Just because Oracle (NASDAQ:ORCL) didn't spend much on acquisitions this quarter, that doesn't mean that its 28% sales growth over the year-ago period was organic.

The $105 million cash spent on merger and acquisition activities this time is a tiny drop in comparison to the more than $5 billion bucket of buyout cash Oracle poured out over the past 12 months. And some of those deals are paying dividends of the sort CEO Larry Ellison likes best -- they're helping Oracle steal customers from its main rivals, SAP (NYSE:SAP) and IBM (NYSE:IBM).

President Charles Phillips said that performance-management expert Hyperion, which Oracle bought last April, was "key to getting into many, many SAP accounts" in Europe. He gloated a bit over one unnamed British megabank and a German one, where all-SAP financial management systems shuffled in some Hyperion components. "So all these accounts are becoming SAP and Oracle shops, not just SAP anymore. There's no such thing as an SAP account to us, anyway."
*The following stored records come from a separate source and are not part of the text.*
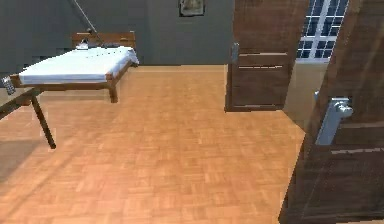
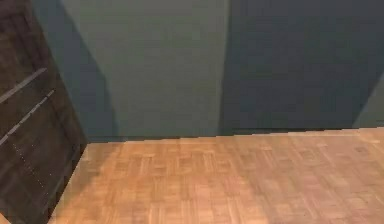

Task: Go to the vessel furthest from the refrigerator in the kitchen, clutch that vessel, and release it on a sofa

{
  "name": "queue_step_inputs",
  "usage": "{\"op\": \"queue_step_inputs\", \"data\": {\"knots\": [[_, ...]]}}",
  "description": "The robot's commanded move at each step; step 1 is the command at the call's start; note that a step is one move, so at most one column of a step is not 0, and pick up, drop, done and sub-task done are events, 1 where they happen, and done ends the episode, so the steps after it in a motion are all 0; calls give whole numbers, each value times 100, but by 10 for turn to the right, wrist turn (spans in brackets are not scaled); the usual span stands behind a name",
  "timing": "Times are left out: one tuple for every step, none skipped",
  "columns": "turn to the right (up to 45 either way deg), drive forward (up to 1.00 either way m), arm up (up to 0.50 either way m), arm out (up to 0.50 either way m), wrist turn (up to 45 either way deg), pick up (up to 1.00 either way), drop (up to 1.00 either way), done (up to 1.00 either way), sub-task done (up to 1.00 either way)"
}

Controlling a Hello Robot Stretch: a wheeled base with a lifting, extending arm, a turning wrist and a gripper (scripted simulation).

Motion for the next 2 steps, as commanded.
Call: {"op": "queue_step_inputs", "data": {"knots": [[0,100,0,0,0,0,0,0,0],[-30,0,0,0,0,0,0,0,0]]}}
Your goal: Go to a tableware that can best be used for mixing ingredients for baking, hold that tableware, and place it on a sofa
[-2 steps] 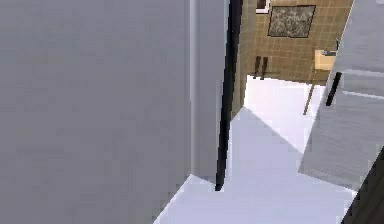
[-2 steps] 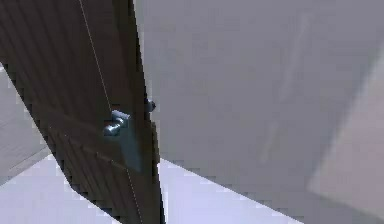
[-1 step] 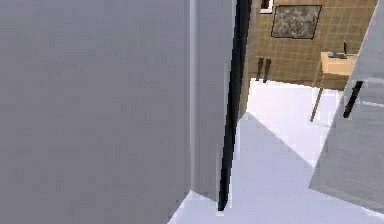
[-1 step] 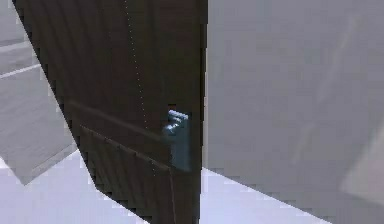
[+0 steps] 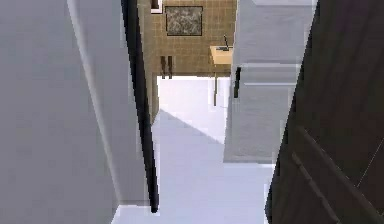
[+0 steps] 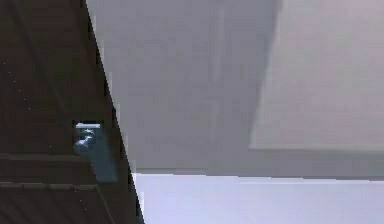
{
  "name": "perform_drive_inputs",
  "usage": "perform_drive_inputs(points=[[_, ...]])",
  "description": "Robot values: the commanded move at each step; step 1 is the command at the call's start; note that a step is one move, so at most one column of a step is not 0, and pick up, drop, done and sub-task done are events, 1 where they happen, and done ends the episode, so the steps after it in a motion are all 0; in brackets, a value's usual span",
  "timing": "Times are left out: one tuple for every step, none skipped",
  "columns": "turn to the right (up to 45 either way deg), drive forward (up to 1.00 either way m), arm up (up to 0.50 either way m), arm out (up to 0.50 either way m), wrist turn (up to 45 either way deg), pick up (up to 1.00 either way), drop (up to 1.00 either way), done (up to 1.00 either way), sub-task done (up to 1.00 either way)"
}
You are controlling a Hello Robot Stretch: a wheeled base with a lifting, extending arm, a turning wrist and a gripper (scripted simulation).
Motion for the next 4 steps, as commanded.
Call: perform_drive_inputs(points=[[0.0,1.00,0.00,0.00,0.0,0.00,0.00,0.00,0.00],[6.0,0.00,0.00,0.00,0.0,0.00,0.00,0.00,0.00],[0.0,0.35,0.00,0.00,0.0,0.00,0.00,0.00,0.00],[0.0,0.15,0.00,0.00,0.0,0.00,0.00,0.00,0.00]])
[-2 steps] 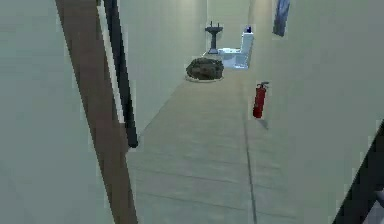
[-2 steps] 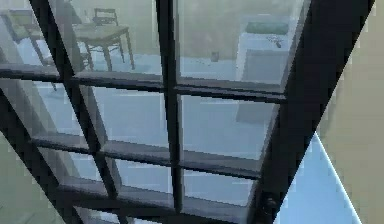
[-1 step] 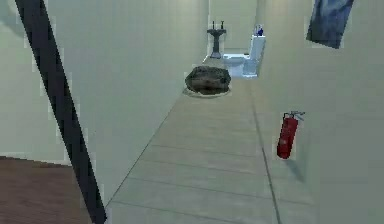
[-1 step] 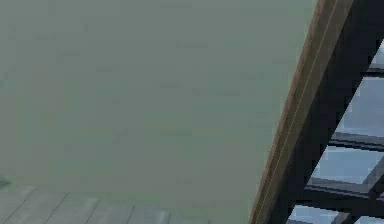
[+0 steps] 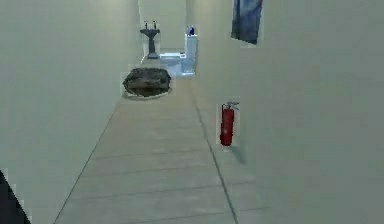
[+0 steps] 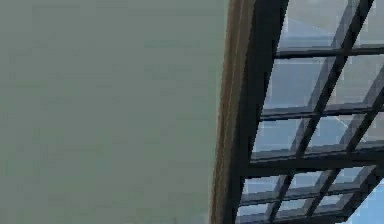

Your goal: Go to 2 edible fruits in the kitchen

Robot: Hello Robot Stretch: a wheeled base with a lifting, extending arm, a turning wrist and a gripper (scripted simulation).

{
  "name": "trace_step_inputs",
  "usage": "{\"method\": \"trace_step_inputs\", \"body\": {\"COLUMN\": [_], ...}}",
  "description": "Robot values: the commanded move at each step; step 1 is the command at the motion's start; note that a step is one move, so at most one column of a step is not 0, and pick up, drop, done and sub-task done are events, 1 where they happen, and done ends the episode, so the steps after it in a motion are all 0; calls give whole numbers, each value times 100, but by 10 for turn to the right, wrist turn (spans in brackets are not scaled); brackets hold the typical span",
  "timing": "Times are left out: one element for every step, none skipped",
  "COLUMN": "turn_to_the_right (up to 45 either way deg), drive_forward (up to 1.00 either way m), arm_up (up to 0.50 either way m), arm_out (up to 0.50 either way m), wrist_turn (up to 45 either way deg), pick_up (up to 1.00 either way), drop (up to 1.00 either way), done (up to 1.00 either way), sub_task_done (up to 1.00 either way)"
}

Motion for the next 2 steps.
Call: {"method": "trace_step_inputs", "body": {"turn_to_the_right": [0, -450], "drive_forward": [15, 0], "arm_up": [0, 0], "arm_out": [0, 0], "wrist_turn": [0, 0], "pick_up": [0, 0], "drop": [0, 0], "done": [0, 0], "sub_task_done": [0, 0]}}
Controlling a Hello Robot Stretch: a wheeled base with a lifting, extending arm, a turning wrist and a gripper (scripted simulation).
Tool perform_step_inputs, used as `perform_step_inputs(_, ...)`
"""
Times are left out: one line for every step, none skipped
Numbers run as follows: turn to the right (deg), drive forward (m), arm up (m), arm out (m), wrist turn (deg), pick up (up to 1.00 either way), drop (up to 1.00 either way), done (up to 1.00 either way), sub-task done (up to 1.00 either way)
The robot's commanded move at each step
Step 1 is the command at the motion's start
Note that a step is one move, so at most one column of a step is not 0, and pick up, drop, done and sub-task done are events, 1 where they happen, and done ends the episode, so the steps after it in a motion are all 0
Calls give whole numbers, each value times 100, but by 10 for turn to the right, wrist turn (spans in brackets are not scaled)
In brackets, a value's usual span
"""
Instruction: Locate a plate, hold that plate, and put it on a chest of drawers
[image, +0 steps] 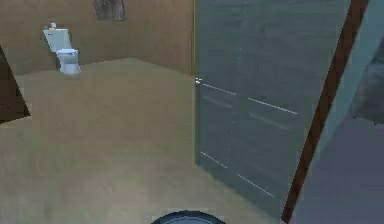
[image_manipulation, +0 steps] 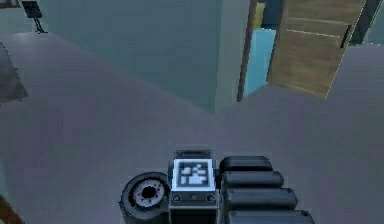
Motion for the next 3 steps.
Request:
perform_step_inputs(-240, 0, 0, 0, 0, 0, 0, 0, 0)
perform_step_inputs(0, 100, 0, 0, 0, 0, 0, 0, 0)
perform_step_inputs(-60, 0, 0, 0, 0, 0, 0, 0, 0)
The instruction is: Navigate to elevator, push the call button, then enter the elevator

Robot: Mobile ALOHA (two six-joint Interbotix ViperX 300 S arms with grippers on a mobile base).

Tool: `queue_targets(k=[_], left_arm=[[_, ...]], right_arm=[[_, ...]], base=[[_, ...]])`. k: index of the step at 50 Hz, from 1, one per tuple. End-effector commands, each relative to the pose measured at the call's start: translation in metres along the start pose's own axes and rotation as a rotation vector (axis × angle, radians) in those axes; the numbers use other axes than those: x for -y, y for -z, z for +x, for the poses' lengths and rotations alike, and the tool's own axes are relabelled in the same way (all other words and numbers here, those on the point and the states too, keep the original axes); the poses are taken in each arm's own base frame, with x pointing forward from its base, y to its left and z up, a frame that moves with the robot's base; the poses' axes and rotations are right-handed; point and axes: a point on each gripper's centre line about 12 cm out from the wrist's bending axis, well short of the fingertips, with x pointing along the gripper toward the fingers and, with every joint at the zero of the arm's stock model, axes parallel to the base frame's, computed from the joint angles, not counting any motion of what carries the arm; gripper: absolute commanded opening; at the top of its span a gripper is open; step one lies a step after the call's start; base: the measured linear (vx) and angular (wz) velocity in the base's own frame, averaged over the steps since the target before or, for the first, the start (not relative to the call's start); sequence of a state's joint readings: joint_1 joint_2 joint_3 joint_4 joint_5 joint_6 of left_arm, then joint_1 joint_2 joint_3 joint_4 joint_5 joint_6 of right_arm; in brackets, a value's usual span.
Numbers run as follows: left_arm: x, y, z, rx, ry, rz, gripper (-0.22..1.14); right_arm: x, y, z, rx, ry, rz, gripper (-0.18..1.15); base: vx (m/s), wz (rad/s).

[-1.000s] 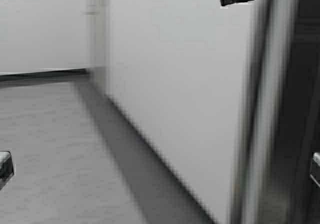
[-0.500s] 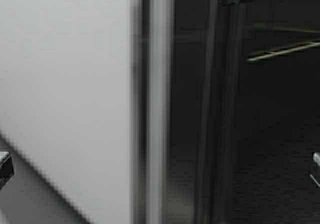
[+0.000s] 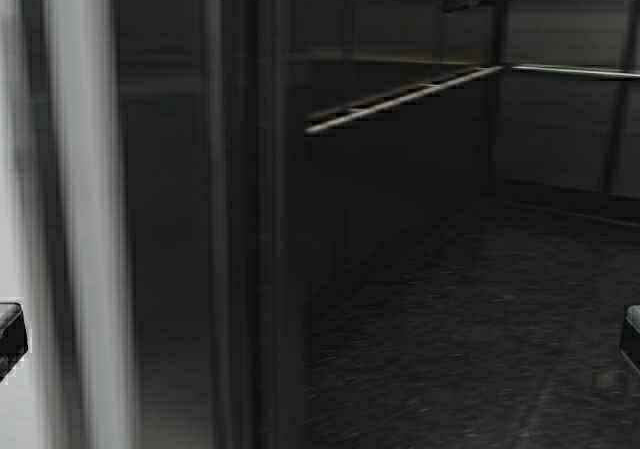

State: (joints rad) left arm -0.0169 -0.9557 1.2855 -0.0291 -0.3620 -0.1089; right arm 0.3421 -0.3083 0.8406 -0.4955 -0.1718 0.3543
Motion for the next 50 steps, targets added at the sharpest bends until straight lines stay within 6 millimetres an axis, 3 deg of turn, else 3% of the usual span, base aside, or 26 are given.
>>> queue_targets(k=[1,19,50], left_arm=[[0.001,-0.009,0.004,0.027,0.003,0.003,0.03],[0.001,-0.012,-0.007,0.064,0.007,-0.008,0.03],[0.001,-0.010,0.002,0.034,0.004,0.010,0.03]], right_arm=[[0.002,-0.017,-0.001,0.050,0.003,0.001,0.05],[0.000,-0.019,0.001,0.084,-0.015,0.003,0.05],[-0.002,-0.014,-0.002,0.076,-0.020,0.017,0.05]], base=[[0.36,-0.54],[0.36,-0.52],[0.43,-0.13]])
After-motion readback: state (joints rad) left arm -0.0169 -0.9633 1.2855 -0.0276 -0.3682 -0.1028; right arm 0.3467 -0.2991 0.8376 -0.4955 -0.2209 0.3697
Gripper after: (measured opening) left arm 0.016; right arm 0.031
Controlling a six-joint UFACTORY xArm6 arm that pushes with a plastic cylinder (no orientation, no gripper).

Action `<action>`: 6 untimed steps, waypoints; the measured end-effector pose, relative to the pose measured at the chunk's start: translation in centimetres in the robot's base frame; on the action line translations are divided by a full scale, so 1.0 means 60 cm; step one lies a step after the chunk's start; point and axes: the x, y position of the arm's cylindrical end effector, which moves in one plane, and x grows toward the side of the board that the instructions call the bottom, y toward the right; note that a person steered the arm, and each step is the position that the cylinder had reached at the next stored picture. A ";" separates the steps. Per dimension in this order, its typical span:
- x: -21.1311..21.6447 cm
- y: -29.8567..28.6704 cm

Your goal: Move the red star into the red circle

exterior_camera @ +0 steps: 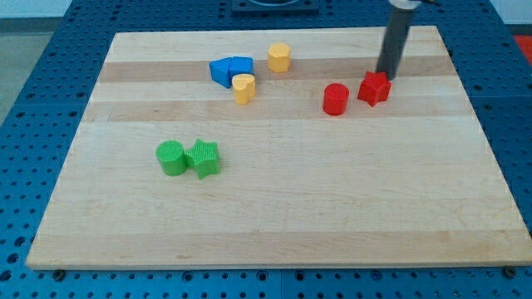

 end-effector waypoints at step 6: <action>0.030 -0.066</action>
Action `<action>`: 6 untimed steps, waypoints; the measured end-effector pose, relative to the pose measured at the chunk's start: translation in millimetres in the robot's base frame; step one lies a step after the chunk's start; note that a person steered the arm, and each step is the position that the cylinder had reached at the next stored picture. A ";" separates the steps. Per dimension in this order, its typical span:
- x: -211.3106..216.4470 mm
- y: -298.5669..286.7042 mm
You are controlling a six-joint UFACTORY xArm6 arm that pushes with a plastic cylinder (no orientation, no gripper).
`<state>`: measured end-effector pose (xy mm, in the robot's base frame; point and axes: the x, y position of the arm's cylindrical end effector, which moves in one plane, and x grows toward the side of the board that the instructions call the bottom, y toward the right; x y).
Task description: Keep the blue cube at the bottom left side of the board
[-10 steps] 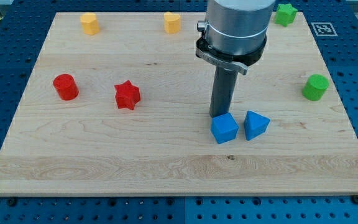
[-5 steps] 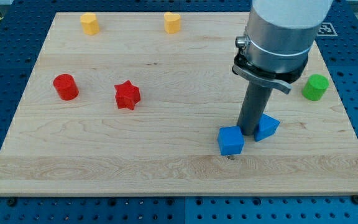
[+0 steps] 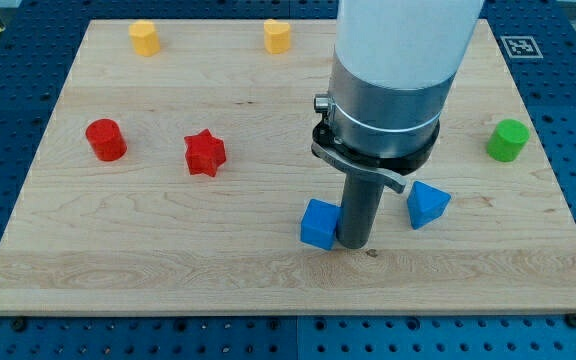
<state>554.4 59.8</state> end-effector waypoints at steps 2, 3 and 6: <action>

i-flex is a banking services provider that joined Oracle last winter, and is mainly landing deals with major banks in the Brazil, Russia, India, China (BRIC) bloc. Closer to home, Citigroup (NYSE:C) rolled out an i-flex Flexcube platform worldwide at the end of November. Phillips didn't highlight that deal, possibly because his company didn't push SAP or IBM out of the way there. Still, it's a nice win.

Ellison concedes that Microsoft (NASDAQ:MSFT) is No. 1 in middleware, and that it's hard to tell whether Oracle is gaining ground on the Redmond Rumblers. It's a huge company with diverse operations, and Mr. Softy doesn't always disclose divisional results with that kind of detail. But other than that, Ellison is feeling fine. "Our database and middleware new license sales grew 28% in Q2," he said. "We continue to take market share from IBM in both product categories." And SAP is growing its applications business at a 15% clip at best, while Oracle reported a 63% improvement in that segment.

Ellison's famed competitive streak is getting plenty of fuel right now. As always, we'll see within a few weeks whether SAP and IBM have any counterclaims to report. You can cherry-pick your disclosures to make anybody look like a winner. So far, Oracle's cherries look mighty tasty.